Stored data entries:

== Segment start ==

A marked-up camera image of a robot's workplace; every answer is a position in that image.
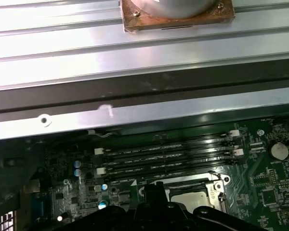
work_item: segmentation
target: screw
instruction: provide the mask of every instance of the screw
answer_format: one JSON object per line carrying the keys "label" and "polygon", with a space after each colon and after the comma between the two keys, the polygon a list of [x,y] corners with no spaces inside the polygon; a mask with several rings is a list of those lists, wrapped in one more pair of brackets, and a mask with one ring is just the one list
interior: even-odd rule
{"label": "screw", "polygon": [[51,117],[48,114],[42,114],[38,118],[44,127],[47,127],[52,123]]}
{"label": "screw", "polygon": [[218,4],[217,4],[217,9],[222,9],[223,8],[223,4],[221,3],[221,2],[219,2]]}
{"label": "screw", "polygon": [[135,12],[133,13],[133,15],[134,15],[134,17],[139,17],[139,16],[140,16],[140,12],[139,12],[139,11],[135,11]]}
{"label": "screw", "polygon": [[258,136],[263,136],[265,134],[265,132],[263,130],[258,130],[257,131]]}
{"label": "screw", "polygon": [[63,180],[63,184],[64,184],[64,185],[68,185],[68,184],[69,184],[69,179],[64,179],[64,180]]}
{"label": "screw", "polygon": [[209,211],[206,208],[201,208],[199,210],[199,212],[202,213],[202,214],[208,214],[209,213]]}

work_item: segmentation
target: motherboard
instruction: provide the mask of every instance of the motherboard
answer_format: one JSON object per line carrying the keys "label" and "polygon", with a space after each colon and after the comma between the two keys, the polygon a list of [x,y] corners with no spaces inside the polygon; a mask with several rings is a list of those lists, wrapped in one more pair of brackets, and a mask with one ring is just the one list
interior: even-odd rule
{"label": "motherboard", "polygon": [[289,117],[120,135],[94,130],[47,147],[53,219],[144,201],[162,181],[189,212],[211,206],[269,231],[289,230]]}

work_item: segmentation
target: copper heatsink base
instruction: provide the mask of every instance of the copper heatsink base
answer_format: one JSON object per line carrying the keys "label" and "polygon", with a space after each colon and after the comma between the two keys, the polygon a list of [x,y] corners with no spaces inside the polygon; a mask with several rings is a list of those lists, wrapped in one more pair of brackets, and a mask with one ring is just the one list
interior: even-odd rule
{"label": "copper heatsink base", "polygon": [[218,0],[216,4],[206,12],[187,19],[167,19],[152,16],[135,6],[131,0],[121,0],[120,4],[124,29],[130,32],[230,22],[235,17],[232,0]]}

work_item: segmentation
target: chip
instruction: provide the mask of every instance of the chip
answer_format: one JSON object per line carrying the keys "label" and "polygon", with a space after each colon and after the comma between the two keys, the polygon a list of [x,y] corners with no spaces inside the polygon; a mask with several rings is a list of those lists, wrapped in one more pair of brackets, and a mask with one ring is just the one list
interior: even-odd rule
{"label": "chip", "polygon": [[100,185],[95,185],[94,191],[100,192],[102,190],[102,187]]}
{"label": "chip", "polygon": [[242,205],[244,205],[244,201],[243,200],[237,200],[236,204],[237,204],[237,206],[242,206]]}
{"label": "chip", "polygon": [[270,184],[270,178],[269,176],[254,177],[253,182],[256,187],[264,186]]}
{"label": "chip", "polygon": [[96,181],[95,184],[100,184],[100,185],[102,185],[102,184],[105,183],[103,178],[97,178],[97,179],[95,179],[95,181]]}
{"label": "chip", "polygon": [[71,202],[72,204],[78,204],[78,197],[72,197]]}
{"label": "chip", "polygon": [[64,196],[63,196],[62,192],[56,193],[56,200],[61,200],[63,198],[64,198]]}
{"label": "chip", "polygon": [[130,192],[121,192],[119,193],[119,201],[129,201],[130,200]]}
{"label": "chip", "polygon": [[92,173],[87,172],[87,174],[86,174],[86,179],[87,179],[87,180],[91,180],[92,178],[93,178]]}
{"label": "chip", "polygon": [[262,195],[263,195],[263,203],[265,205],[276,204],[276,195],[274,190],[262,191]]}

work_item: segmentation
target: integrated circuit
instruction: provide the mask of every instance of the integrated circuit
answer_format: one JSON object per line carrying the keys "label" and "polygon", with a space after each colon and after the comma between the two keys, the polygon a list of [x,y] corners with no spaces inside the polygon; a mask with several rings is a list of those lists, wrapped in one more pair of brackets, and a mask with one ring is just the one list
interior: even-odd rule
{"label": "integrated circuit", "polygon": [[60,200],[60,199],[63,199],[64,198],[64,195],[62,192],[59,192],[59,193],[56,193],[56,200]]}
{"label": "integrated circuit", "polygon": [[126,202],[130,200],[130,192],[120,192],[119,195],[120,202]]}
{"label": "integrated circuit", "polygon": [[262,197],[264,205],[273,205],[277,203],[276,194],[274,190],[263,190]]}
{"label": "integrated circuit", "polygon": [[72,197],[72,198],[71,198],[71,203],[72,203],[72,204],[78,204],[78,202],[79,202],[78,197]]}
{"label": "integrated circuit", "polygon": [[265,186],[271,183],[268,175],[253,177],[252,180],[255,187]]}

== Segment end ==
== Segment start ==

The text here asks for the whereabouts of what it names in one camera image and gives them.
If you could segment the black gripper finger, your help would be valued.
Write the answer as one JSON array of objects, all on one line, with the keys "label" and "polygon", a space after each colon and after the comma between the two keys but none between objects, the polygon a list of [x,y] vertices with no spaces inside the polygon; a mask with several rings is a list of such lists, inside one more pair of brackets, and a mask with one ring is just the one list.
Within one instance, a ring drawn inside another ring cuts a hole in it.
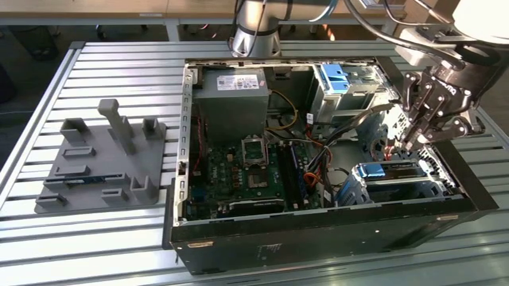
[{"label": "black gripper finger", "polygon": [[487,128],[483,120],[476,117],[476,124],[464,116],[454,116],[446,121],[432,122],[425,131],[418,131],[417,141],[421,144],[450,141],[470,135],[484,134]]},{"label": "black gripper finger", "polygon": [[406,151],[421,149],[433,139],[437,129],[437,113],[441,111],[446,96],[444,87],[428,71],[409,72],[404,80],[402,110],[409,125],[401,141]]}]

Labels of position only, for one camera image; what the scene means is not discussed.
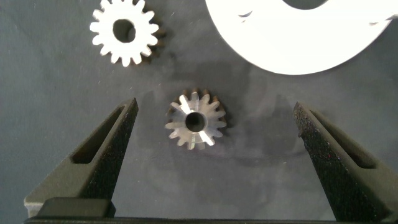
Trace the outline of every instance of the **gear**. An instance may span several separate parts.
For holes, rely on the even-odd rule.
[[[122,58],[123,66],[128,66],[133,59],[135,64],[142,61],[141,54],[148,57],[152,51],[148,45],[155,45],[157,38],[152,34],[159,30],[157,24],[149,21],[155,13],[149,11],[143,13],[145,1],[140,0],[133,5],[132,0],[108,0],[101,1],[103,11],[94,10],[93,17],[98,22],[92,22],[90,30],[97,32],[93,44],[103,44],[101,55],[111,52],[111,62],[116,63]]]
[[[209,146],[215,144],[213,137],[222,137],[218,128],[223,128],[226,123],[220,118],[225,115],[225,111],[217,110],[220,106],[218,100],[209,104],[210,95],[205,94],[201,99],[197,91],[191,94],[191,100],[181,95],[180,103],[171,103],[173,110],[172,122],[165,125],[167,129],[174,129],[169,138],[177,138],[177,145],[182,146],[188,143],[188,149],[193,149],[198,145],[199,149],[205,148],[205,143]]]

== Segment end ==
== Segment start ==

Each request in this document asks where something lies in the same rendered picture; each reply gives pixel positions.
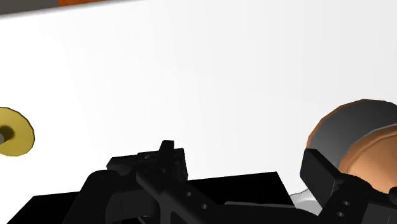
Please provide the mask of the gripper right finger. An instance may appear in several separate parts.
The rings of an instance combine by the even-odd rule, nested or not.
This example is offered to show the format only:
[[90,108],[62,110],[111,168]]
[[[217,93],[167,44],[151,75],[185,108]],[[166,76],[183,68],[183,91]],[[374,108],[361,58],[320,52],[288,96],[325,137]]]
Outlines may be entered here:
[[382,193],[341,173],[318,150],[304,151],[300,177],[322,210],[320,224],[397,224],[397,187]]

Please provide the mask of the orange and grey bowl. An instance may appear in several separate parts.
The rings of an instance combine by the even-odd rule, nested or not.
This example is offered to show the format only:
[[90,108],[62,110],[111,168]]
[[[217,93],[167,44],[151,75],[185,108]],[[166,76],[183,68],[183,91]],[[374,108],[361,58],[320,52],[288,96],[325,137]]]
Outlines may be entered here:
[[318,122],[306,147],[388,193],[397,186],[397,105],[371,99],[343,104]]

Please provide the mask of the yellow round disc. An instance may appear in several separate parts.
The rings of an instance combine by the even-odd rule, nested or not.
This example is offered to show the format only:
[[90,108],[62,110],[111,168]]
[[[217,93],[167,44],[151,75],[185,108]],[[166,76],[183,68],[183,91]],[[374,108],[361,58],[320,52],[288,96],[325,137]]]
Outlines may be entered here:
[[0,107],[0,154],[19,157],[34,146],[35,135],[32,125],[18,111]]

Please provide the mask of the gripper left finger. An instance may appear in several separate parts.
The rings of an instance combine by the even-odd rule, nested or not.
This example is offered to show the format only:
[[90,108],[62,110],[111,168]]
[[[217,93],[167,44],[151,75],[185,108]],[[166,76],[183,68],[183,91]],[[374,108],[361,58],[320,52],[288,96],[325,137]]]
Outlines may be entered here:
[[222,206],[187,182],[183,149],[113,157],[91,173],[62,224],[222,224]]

== Segment end ==

Write out each line above containing "camera".

A marked-up camera image of a robot's workplace; every answer is a position in that image.
The text here asks for the whereabouts of what it names in one camera image and gives them.
Labels of position only, for one camera image; what the scene means is not discussed.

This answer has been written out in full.